How neural network is different from human brain?
Human brain performs many kinds of activities on its own without instructions whereas neural networks work the way they are programmed to do, but it works fast as compared to human brain. Human brain can think on its own and take help from various internet resources for solving its complex queries. Researchers take help from various websites for understanding basic concepts like write my essay for me. Furthermore, lets have look on basic difference between human brain and artificial neural networks.

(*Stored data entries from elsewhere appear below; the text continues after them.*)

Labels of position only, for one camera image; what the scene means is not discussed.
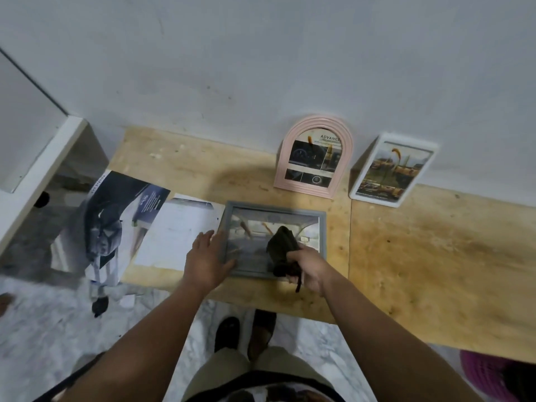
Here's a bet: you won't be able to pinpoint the person's left hand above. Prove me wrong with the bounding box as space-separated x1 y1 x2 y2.
183 230 238 295

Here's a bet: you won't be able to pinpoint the person's right hand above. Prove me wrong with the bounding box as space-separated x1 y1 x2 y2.
286 246 336 298

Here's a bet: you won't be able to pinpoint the black cloth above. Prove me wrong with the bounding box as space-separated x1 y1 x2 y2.
266 226 303 294

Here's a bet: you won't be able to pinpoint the grey picture frame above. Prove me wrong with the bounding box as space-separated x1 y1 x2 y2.
219 200 327 281

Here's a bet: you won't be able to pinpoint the person's right forearm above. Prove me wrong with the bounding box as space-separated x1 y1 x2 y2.
320 268 483 402

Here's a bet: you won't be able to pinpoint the person's left forearm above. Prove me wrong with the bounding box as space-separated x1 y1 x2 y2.
59 282 215 402

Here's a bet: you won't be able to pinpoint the white paper sheet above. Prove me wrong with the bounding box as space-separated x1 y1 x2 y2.
134 193 226 273

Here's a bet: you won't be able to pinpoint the person's left black shoe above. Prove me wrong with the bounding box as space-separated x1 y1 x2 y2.
214 316 241 354

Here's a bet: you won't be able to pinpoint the person's black shoe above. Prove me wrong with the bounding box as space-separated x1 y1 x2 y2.
247 309 277 361
214 316 241 354

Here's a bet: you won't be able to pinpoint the person's right black shoe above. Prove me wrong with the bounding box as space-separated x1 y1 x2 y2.
247 309 277 361

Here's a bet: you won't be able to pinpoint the car magazine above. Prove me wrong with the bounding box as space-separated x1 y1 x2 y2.
50 170 171 290

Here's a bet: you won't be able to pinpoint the beige shorts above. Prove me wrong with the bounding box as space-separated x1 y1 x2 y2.
180 346 336 402

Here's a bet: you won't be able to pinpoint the black and white shirt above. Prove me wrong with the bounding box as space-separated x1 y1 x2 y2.
217 370 346 402

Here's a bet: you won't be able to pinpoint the white shelf unit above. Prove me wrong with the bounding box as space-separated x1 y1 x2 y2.
0 50 89 257

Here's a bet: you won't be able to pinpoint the pink plastic basket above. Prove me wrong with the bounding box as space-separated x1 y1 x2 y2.
459 349 536 402

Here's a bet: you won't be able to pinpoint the pink arched picture frame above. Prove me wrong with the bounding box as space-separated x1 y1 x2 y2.
274 115 353 200

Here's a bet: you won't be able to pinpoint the white rectangular picture frame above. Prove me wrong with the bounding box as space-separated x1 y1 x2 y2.
349 132 440 208

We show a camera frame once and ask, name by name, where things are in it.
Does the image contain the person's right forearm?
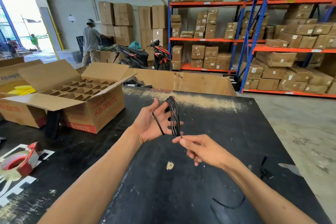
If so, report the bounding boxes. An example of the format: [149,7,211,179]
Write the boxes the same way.
[223,162,319,224]

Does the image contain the stack of large cardboard cartons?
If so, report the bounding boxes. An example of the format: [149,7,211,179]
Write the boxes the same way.
[98,1,169,60]

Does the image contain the long curved black strap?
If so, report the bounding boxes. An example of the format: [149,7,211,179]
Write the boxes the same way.
[211,195,246,210]

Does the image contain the white cut-out paper sheet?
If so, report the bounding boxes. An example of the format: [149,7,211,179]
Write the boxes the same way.
[0,143,55,207]

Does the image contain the yellow plastic pieces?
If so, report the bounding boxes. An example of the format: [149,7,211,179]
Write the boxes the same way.
[8,85,36,95]

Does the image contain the bundle of black straps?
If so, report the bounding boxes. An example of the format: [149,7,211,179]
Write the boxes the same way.
[152,96,184,139]

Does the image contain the black plastic crate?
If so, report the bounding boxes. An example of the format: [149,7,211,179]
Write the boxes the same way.
[76,36,115,49]

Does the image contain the blue metal gate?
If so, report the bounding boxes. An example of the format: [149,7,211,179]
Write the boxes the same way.
[0,0,20,54]

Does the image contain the person's left hand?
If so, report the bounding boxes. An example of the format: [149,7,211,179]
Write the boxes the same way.
[132,97,184,144]

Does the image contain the short black strap piece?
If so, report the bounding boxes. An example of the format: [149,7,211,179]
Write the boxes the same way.
[260,156,274,180]

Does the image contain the black parts pile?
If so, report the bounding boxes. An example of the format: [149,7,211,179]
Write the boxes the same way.
[123,76,153,89]

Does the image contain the person's right hand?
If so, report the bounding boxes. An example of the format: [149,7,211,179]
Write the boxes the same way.
[172,134,229,171]

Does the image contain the person's left forearm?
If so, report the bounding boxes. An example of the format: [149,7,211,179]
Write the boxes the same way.
[37,126,145,224]

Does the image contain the red tape dispenser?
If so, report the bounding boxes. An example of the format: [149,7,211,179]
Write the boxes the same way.
[0,142,41,181]

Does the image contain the small black floor crate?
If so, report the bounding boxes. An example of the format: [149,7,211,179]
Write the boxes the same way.
[223,74,241,92]

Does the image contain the black and red motorcycle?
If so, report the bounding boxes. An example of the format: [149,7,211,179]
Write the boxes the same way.
[114,39,173,72]

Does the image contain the blue and orange shelving rack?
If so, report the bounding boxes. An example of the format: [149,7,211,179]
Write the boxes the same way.
[239,0,336,99]
[167,0,267,74]

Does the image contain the large low cardboard box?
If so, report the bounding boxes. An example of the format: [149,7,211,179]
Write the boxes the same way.
[123,68,237,97]

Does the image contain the open cardboard box with dividers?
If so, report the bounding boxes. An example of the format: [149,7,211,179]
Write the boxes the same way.
[0,59,137,134]

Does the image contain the white plastic bin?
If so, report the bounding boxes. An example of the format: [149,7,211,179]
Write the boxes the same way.
[56,49,82,64]

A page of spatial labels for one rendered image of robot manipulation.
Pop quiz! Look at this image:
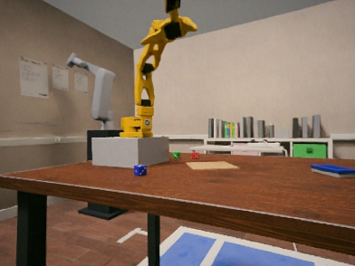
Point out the beige flat mat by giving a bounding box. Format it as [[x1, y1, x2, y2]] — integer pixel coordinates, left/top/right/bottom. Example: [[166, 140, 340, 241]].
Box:
[[186, 162, 240, 170]]

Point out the blue die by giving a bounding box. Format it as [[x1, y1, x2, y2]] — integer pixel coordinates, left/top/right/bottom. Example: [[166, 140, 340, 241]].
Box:
[[134, 165, 147, 176]]

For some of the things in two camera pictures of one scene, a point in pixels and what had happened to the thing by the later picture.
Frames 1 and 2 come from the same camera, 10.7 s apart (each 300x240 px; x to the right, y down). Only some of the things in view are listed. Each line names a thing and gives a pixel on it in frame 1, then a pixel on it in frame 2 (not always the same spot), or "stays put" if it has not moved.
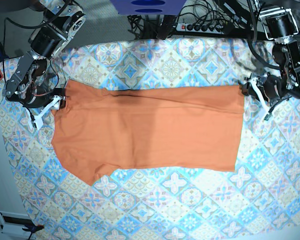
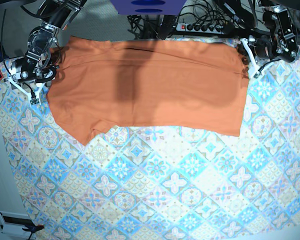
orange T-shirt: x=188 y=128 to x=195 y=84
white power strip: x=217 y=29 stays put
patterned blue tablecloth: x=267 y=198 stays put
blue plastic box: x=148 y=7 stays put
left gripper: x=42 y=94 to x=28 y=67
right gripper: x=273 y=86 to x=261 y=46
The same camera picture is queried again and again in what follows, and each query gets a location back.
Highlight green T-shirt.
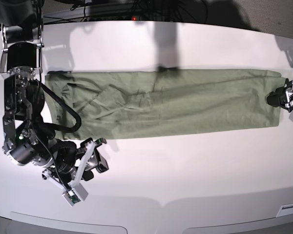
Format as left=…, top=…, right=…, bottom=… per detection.
left=45, top=69, right=285, bottom=140

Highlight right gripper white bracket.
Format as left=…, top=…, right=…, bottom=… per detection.
left=42, top=138, right=109, bottom=200

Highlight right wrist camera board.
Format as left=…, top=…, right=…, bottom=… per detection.
left=64, top=191, right=80, bottom=202

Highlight black power strip red light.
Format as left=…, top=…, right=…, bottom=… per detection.
left=83, top=12, right=178, bottom=22

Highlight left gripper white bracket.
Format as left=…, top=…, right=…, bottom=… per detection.
left=266, top=80, right=293, bottom=122

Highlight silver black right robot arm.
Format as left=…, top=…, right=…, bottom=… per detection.
left=0, top=0, right=108, bottom=206

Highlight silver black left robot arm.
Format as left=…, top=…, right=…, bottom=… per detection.
left=266, top=79, right=293, bottom=113

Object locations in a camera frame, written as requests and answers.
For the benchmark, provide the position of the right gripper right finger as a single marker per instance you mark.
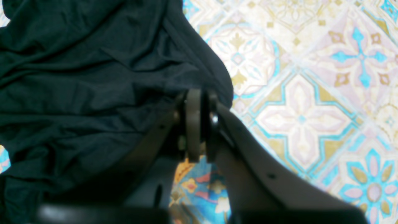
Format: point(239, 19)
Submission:
point(260, 189)

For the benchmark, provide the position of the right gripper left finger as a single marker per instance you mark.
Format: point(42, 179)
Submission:
point(136, 189)

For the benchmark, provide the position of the black t-shirt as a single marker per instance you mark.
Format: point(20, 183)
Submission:
point(82, 81)

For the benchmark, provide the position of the patterned tablecloth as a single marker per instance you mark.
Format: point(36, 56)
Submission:
point(315, 82)

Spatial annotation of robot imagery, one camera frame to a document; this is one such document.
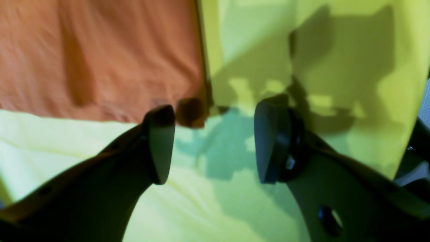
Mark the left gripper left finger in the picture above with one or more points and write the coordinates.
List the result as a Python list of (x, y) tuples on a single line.
[(93, 200)]

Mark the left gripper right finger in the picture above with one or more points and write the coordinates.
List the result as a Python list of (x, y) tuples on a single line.
[(340, 199)]

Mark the orange T-shirt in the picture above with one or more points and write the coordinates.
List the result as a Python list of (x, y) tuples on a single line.
[(102, 60)]

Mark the yellow table cloth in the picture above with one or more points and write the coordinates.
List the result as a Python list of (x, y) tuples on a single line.
[(355, 69)]

Sr. no. | Artificial Neural Networks | Human Brain |
1. | Information processing time is too fast and respond in nanoseconds. | Information processing time is slower and reply in millisecond. |
2. | Compact in size & complexity. | Most complicated & dense network having billions of interconnected neurons. |
3. | Information stored in it is versatile. Accomplished with specific storage memory. | Information could never be stolen and there is no limit for storage |
4. | It works with the help of control unit for performing computational tasks. | Does not require any controlling unit. |
Applications of Neural Networks
An artificial neural network is the most sensitive field of artificial intelligence. It has expanded its branches in various fields of computational networks for practical deployment of its applications such as voice recognition, digital signature verifications, face recognition, foreign currency exchanging systems, weather forecasting patterns & optimization problem solving techniques. Moreover, it is also used in credit card frauds detections and performing secure financial transaction in banking sectors. Since it can solve very complex problem in nanosecond so research oriented students are taking too much interests in its computational strategies for solving their educational stuffs and mean students also assist assignment help for core concepts understandings.
Downside
Artificial neural networks accomplished with lesser fault tolerance. Moreover, neural networks use black box feature which have more computational load & data overflowing is the major problem. Error detection is too difficult in neural networks.